Results of a hub pilot in Yorkshire show that telehealth can reduce hospital admissions, provide care at home and improve patient outcomes, says a new report.

The Yorkshire and Humber Telehealth Hub was set up 2010 with the aim of demonstrating the benefits of delivering telehealth at scale to patients with chronic conditions. Outcomes from the patient point of view have, so far, been overwhelmingly positive, with decreased hospital admissions, care delivered at home and greater patient satisfaction ratings, says health policy think tank 2020health, which has evaluated the outcomes of the pilot.

However, it also says that, in retrospect, the timeframe for the pilot scheme was overly ambitious, as important obstacles prevented the services reaching as many patients as the Hub had envisaged.

During the pilot scheme, services were provided from three sites - NHS Airedale Foundation Trust, South West Yorkshire Partnership Foundation Trust (SWYPFT) and Hull and East Yorkshire NHS Trust/University of Hull, with each site providing a different telehealth service.

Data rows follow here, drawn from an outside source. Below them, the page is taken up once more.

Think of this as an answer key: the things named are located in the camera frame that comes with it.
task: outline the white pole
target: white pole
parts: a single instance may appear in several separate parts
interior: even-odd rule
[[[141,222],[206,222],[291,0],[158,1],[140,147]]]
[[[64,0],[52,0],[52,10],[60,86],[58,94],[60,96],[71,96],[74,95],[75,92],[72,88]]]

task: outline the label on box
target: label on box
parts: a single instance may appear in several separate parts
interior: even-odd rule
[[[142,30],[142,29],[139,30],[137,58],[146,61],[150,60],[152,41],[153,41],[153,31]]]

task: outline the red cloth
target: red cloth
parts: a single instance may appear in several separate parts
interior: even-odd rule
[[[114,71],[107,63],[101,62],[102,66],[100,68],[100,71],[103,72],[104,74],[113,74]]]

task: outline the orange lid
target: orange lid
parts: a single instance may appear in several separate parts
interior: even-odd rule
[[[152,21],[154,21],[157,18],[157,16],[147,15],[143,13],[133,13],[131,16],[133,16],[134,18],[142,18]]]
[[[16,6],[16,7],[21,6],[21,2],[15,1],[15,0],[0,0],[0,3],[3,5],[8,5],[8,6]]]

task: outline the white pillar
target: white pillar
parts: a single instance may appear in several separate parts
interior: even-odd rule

Airedale Foundation Trust piloted telemedicine services, ie, delivering healthcare remotely through video conferencing technology. In its "lessons learnt" report, Airedale notes that telemedicine technology and the new way of working have "brought about a significant and real culture change in the way clinicians and physicians believe medical consultations can be delivered."

SWYPFT's aim was to encourage patients with chronic conditions to take greater control of their health and well-being. It set up a telecare call centre - a telephone-based health coaching service delivered by nurse care navigators, to support patients through self-care and improve their condition management over the phone. 

According to the Hub project initiation documents, it is "well-documented that factors associated with health status are largely behavioural. Therefore, helping people understand how lifestyle choices impact on health and well-being is critical to promoting positive health.

2020health points out that the SWYPFT tele-coaching service, which is almost unique in the NHS, enables the "intelligent dispatch" of services to help people to connect into the appropriate pathway of care. Results for this service show an increased number of people living independently, improved patient satisfaction, 20% fewer hospital admissions and a 30% reduction in length of stay, leading to an overall cost reduction of 32%.

Finally, the objective of the Hull element of the telehealth service was to scale up and providing the existing Hull-based clinical triage capability to other tele-monitoring projects around the rest of the region. Analysis of this work found that, for every 100 patients being tele-monitored, 10 all-cause admissions were averted each month and, with potential savings of up to £2,000 per averted admission, this represents a return on investment (ROI) of 48%.

However, the analysis also highlights a number of obstacles which, it says, need to be overcome. These are: - current uncertainties within the NHS mean that the future of funding for these sites is unknown. The new Department of Health Year of Care Tariff may help, but meantime, this is slowing down their development; - structural changes meant that staff who were important supporters of the project were moved to different roles during the trial; and - there is a need to redefine the GP/patient relationship if telehealth is to flourish. 

The Hub found it difficult to get GPs to sign up to telehealth, because they expressed a feeling of apprehension towards the use of technology in health in general, and were also worried that they were being asked to take on more work. However, evidence suggests that telehealth allows GPs to see more patients, with a decreased workload, 2020health points out.

Nevertheless, these obstacles meant the pilot scheme did not achieve as much as it had set out to do in the allocated time frame. Notably, not as many patients signed up to participate in the scheme as were hoped, so it was difficult to measure potential savings. However, Hull notes that, as the scale of its scheme increased from 2010 to 2012, its ROI increased from 39% to 48%, which suggests a strong chance that telehealth could make more savings if rolled out at national level.

While these obstacles are not impossible to overcome, more support - both financial and "spoken" - from the Department of Health, professionals and organisations, is crucial, says health2020.

"Our evaluation suggests that professionals need to evaluate and pursue opportunities to benefit from these technologies and to support a shift to care closer to home, whiles the Department needs to rigorously assess why the uptake of telehealth has been so slow, even in cases without up-front capital costs such as the Hub," it reports.